U.S. District Judge Douglas Woodlock overturned eight counts of the jury’s guilty verdict against against ex-Fall River Mayor Jasiel Correia that the judge said prosecutors failed to prove during trial.

Corriea, who maintains he is innocent, remains convicted of multiple counts of wire fraud, extortion conspiracy and extortion, but the trimming of his convictions will undoubtedly impact the punishment he receives.

Correia, now 29, was expected to be sentenced on Monday, but the judge said he was unpersuaded that there was enough evidence to back up several fraud counts against him stemming from allegations that Correia misused money he got from investors who backed his smartphone app called “SnoOwl” on lavish purchases for himself and his then-girlfriend.

The judge said that prosecutors failed to prove six wire fraud counts by showing that wires — or electronic communications — were used to process the checks Correia got from the investors. The judge also ruled that prosecutors failed to prove two counts of filing false tax returns.

Before the judge acquitted Correia on several counts, prosecutors had asked for 11 years in prison, pointing to what they described as Correia’s continued defiance. His lawyers had asked for three years behind bars.

“This case evokes the legend of Icarus. Mr. Correia flew early, high, and fast. The verdict points to a hubristic loss of moral compass and, now, a crash into the sea. But Mr. Correia’s story need not end there,” Correia’s defense attorneys wrote in court papers.

The charges against Correia in 2018 marked a stunning collapse for the politician who was elected on a promise to rejuvenate the struggling mill city and was once seen as a rising Democratic star.

Prosecutors alleged that Correia looted a bank account of funds investors gave him for his smartphone app to buy things for himself and shower his girlfriend in expensive gifts. Prosecutors said he spent investor funds on dinners at high-end restaurants, luxury hotels, casino trips and such lavish items as a Mercedes, a helicopter tour of Newport, Rhode Island, and a $700 pair of Christian Louboutin shoes.

Throughout his trial, prosecutors depicted him as a greedy liar who misled those who pumped money into his app the same way they say he deceived voters to get elected by portraying himself as a successful entrepreneur. Investors told jurors that they had been impressed with Correia and trusted him to use their cash to build up the business and make them more money.
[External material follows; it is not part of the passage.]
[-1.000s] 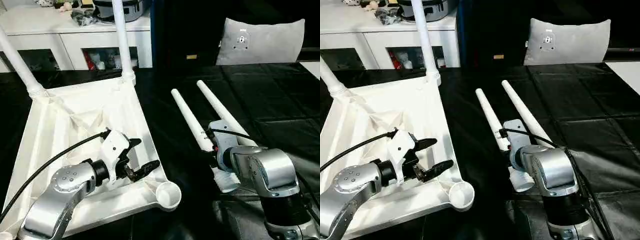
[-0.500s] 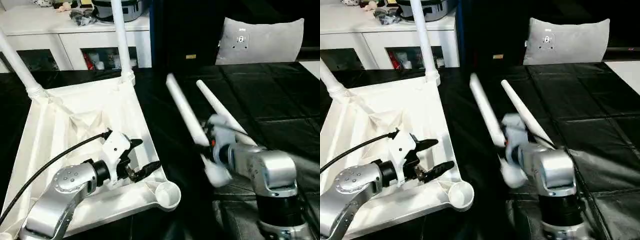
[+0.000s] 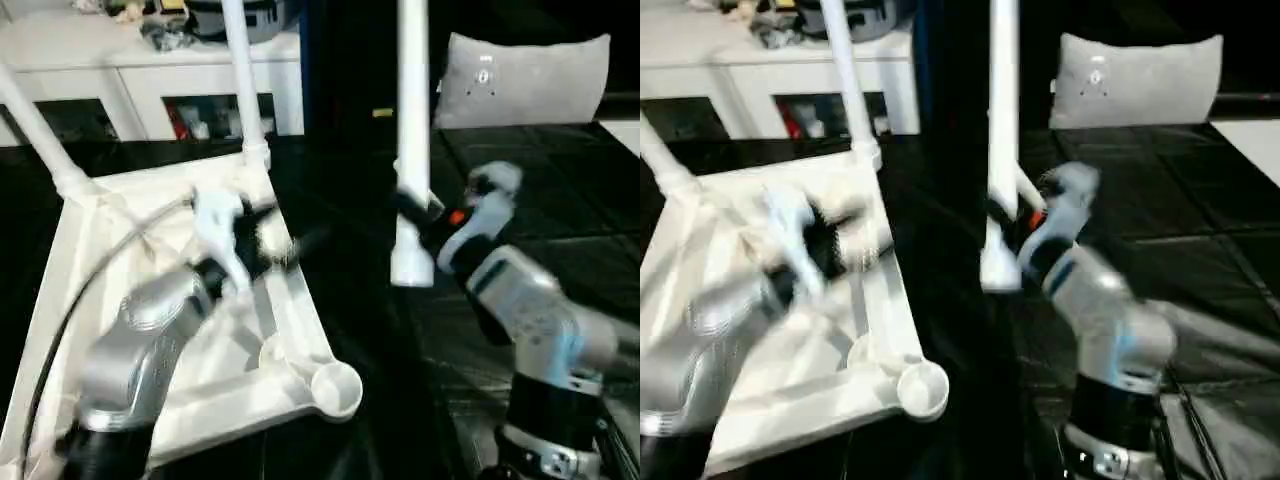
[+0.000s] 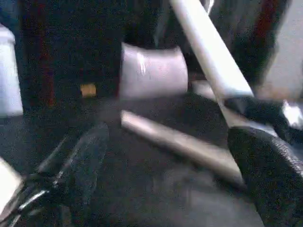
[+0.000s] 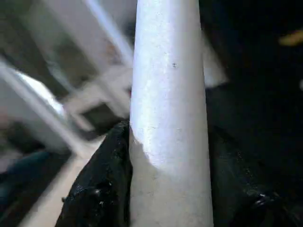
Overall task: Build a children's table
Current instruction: Pick table leg
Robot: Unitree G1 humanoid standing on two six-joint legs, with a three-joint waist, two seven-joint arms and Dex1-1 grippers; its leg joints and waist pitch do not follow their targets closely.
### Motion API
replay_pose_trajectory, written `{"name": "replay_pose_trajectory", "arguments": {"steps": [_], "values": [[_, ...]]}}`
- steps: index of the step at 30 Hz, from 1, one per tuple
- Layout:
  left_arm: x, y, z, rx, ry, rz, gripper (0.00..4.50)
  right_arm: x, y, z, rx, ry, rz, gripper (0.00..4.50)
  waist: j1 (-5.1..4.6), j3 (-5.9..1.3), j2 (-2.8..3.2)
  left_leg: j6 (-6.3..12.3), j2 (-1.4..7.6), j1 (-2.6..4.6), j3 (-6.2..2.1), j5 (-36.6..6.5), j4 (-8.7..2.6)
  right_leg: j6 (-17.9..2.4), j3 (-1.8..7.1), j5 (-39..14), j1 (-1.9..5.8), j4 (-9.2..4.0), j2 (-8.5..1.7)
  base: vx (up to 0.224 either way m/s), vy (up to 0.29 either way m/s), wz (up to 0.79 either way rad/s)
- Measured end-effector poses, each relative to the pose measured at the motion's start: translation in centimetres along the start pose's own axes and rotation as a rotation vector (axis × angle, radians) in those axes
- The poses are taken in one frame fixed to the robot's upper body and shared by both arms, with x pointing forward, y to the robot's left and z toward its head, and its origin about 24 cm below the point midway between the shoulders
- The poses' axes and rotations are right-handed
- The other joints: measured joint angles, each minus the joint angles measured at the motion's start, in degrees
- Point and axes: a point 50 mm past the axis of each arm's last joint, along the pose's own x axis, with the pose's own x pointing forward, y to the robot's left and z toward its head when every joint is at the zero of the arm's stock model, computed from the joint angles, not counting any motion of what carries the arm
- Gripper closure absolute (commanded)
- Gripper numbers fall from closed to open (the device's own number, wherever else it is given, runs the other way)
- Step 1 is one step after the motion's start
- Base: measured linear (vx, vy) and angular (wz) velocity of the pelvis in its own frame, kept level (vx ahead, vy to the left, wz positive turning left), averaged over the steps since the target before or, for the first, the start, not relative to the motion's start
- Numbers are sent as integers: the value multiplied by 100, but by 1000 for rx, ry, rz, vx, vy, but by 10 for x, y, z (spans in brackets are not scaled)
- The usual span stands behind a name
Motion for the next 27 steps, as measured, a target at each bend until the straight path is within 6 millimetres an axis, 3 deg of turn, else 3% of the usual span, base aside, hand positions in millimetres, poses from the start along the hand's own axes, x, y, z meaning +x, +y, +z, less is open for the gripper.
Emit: {"name": "replay_pose_trajectory", "arguments": {"steps": [4, 10, 16, 27], "values": [[17, -10, 11, -173, -94, -56, 0, -3, 13, 4, 82, -46, 239, 265, 25, 5, -18, 24, 1, -10, 3, 3, 2, -1, -4, -1, -1, -4, -1, 0, 0, 0], [42, -33, 25, -352, -171, -201, 0, -6, 24, 2, 93, -28, 427, 265, 122, 21, -50, 40, 1, -9, 12, 9, 10, -4, -4, 2, 2, -4, -7, 0, 0, 0], [49, -44, 28, -477, -190, -281, 0, -5, 26, -1, 78, 4, 486, 265, 139, 52, -99, 40, 3, -11, 15, 9, 10, -3, -3, 3, 1, -5, -7, 0, 0, 0], [51, -52, 27, -517, -163, -336, 0, -5, 30, -14, 13, 70, 521, 265, 141, 57, -107, 46, 3, -15, 16, 6, 10, -2, -3, 3, -1, -8, -7, 0, 0, 0]]}}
After becoming mayor in 2016, prosecutors say Correia began soliciting bribes from marijuana vendors in exchange for letters of approval from the city they needed in order to get a license. During the trial, prosecutors had one vendor use fake money to show jurors how he said he stuffed $75,000 in cash in a metal box clipboard before handing it to Correia in the mayor’s city-issued vehicle.
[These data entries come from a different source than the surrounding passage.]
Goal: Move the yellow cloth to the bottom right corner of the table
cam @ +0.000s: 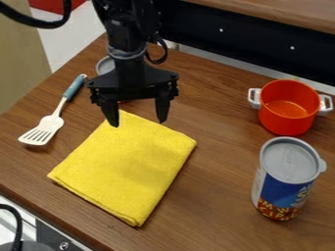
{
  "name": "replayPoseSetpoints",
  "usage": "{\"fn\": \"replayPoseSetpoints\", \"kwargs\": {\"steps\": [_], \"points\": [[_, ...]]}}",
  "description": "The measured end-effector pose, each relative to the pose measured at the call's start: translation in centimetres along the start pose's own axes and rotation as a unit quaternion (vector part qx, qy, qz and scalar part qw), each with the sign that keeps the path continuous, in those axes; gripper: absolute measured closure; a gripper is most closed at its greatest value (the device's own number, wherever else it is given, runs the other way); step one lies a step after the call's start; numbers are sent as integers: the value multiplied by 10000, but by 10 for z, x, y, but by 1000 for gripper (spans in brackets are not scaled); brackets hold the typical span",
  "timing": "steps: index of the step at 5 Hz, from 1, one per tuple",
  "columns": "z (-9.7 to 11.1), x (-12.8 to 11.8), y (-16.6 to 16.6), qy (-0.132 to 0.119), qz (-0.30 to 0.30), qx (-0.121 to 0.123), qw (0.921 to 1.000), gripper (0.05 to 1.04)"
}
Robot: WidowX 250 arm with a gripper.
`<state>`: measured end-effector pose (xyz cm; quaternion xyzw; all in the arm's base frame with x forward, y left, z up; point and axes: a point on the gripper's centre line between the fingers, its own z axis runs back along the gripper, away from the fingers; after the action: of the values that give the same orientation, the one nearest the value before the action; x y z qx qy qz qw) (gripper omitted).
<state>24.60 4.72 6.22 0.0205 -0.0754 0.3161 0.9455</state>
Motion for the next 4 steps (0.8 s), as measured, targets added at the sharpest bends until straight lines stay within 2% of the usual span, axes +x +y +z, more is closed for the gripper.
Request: {"fn": "replayPoseSetpoints", "kwargs": {"steps": [1,3,4], "points": [[-6,-4,2,111,-26,53,9999,132],[-17,-9,9,86,-314,-11,9995,705],[-29,-12,16,78,-393,160,9991,930]]}}
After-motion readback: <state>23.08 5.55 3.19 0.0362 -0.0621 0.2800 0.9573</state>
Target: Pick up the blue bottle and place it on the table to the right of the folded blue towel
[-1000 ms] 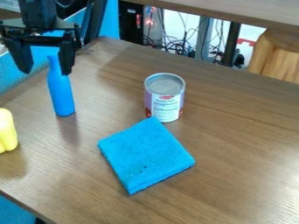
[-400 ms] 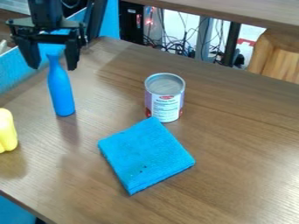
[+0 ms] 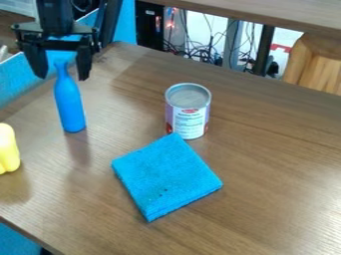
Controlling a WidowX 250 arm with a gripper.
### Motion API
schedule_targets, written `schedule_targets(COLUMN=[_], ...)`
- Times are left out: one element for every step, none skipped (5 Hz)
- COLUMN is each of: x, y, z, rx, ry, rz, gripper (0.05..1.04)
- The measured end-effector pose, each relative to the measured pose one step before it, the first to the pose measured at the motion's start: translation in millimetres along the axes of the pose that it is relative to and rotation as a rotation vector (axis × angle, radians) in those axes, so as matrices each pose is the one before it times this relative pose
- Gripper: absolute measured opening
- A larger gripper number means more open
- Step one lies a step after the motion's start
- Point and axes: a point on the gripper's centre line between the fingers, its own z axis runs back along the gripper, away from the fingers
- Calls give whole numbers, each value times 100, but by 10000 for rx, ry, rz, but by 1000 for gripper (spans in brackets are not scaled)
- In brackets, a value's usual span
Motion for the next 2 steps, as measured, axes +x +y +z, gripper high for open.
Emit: schedule_targets(x=[189,114], y=[464,122], z=[-134,-81], rx=[9,-11], ry=[-37,-73], rz=[119,28], gripper=[656,383])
Correia was found guilty in May of extortion, extortion conspiracy, wire fraud and filing false tax returns after 23 hours of jury deliberations over four days. The jury acquitted him on three counts, including accusations that he forced his chief of staff to give him half of her salary in order to keep her city job.

For months after his arrest, Correia resisted calls to leave office and survived a bizarre election in March 2019 during which he was recalled by voters and reelected the same night. But after federal agents arrested him a second time — this time for the extortion scheme — he agreed in October 2019 to take a leave of absence. He was ousted by voters the next month.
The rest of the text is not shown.